**Data block**
::::

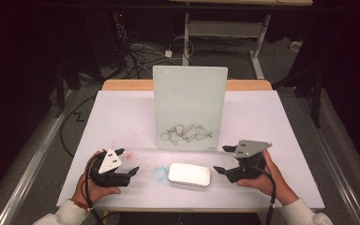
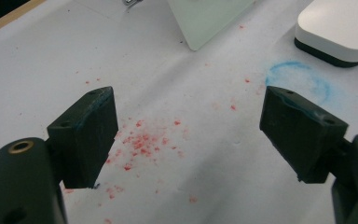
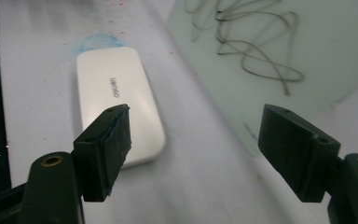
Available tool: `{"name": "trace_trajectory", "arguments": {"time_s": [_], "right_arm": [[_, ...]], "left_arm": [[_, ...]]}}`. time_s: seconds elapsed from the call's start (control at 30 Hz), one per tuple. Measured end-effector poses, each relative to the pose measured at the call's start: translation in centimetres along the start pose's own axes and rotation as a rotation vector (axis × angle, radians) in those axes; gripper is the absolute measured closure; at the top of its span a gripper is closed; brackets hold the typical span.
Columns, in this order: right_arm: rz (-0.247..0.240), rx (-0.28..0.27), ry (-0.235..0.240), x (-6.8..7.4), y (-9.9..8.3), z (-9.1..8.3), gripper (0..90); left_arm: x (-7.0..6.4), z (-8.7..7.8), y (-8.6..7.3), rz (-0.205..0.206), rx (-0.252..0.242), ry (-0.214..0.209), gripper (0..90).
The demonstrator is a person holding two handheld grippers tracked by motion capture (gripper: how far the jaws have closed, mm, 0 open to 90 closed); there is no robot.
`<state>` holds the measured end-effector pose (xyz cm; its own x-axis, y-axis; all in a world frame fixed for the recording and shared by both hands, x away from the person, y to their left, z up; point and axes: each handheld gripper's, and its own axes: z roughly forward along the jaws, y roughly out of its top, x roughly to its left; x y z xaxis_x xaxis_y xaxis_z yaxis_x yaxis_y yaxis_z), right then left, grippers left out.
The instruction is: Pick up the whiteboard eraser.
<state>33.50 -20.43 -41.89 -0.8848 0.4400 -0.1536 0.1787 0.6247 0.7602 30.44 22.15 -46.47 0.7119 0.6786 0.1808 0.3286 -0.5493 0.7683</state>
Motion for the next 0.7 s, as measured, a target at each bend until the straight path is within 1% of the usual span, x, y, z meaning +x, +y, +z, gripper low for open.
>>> {"name": "trace_trajectory", "arguments": {"time_s": [0.03,0.07,0.1,0.13,0.2,0.23,0.27,0.3,0.33,0.37,0.4,0.43,0.47,0.5,0.53,0.6,0.63,0.67,0.7], "right_arm": [[-0.018,0.021,0.036,0.5,0.8,1.1,26.0],[-0.026,0.026,0.054,0.7,1.1,1.6,26.0],[-0.026,0.026,0.054,0.7,1.1,1.6,26.0],[-0.033,0.051,0.090,1.1,1.7,2.7,25.6],[-0.050,0.080,0.120,1.5,2.1,3.9,25.0],[-0.050,0.080,0.120,1.5,2.1,3.9,25.0],[-0.056,0.095,0.137,1.7,2.2,4.4,24.8],[-0.060,0.121,0.159,2.1,2.4,5.5,24.4],[-0.061,0.134,0.174,2.2,2.4,5.9,24.3],[-0.061,0.134,0.174,2.2,2.4,5.9,24.3],[-0.069,0.157,0.195,2.4,2.5,6.7,24.3],[-0.069,0.157,0.195,2.4,2.5,6.7,24.3],[-0.068,0.172,0.205,2.6,2.6,7.3,24.3],[-0.068,0.172,0.205,2.6,2.6,7.3,24.3],[-0.079,0.183,0.232,2.7,2.6,8.0,24.9],[-0.094,0.213,0.233,3.1,2.5,8.7,25.0],[-0.094,0.213,0.233,3.1,2.5,8.7,25.0],[-0.107,0.216,0.241,3.2,2.5,9.1,26.0],[-0.109,0.219,0.249,3.3,2.5,9.5,27.0]], "left_arm": [[0.0,-0.1,0.0,0.001,0.000,-0.002,18.7],[-0.1,-0.1,-0.1,-0.001,0.000,-0.003,18.7],[-0.1,-0.1,-0.1,-0.002,0.000,-0.003,18.7],[-0.1,-0.1,-0.1,-0.001,0.000,-0.005,18.7],[-0.2,-0.2,-0.1,0.002,0.000,-0.007,18.6],[-0.2,-0.2,-0.2,0.005,0.002,-0.007,18.6],[-0.2,-0.2,-0.2,0.006,0.003,-0.010,18.6],[-0.3,-0.2,-0.2,0.007,0.005,-0.009,18.5],[-0.2,-0.2,-0.2,0.021,0.003,-0.002,18.5],[-0.3,-0.3,-0.2,0.023,0.004,-0.003,18.5],[-0.4,-0.3,-0.3,0.014,0.015,-0.011,18.5],[-0.4,-0.3,-0.3,0.014,0.015,-0.011,18.5],[-0.4,-0.3,-0.3,0.016,0.017,-0.013,18.4],[-0.4,-0.3,-0.4,0.019,0.019,-0.015,18.4],[-0.4,-0.2,-0.4,0.031,0.016,-0.009,18.4],[-0.5,-0.3,-0.3,0.040,0.015,-0.002,18.7],[-0.5,-0.3,-0.3,0.042,0.013,0.003,18.7],[-0.5,-0.4,-0.3,0.040,0.007,0.001,18.7],[-0.5,-0.4,-0.3,0.041,0.006,0.000,18.7]]}}
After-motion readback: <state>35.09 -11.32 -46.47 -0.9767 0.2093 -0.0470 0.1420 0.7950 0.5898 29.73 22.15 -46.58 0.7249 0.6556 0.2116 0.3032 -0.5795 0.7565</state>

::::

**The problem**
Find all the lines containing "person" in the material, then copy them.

**Reply to the exercise**
The demonstrator is a person holding two handheld grippers tracked by motion capture (gripper: how far the jaws have closed, mm, 0 open to 90 closed); there is no robot.
`<state>` holds the measured end-effector pose (xyz cm; its own x-axis, y-axis; all in a world frame fixed for the recording and shared by both hands, x away from the person, y to their left, z up; point and axes: each handheld gripper's, and its own axes: z roughly forward along the jaws, y roughly out of its top, x roughly to its left; x y z xaxis_x xaxis_y xaxis_z yaxis_x yaxis_y yaxis_z), right then left, grippers left out.

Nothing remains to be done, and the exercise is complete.